Work task
Copy every line below where the string "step" is found.

[[ Given material open ]]

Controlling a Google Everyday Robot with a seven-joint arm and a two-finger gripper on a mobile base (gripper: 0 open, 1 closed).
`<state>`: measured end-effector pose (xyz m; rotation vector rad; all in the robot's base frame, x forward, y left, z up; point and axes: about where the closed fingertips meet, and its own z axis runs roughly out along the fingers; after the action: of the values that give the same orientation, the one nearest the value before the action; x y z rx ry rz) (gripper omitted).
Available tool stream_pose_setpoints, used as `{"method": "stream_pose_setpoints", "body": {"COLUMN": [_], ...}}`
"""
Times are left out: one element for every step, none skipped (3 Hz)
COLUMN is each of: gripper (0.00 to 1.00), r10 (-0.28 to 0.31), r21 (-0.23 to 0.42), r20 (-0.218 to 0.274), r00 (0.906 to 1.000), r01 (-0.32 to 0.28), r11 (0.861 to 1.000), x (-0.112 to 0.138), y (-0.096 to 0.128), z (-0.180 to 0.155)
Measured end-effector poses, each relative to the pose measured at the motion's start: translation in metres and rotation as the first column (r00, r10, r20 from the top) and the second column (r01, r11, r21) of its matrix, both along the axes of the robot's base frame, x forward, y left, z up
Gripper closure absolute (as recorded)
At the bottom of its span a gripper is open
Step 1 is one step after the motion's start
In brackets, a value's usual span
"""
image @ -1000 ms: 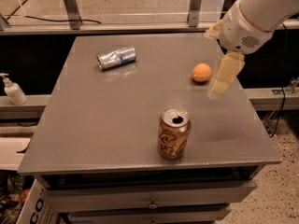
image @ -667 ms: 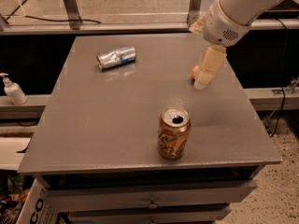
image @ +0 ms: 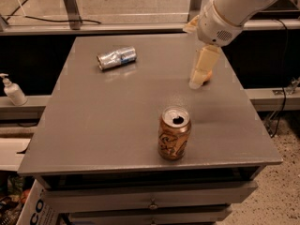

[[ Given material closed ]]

Result of the exercise
Times are left out: one element for every step, none skipped (3 Hz)
Step 1 is one step after the motion's start

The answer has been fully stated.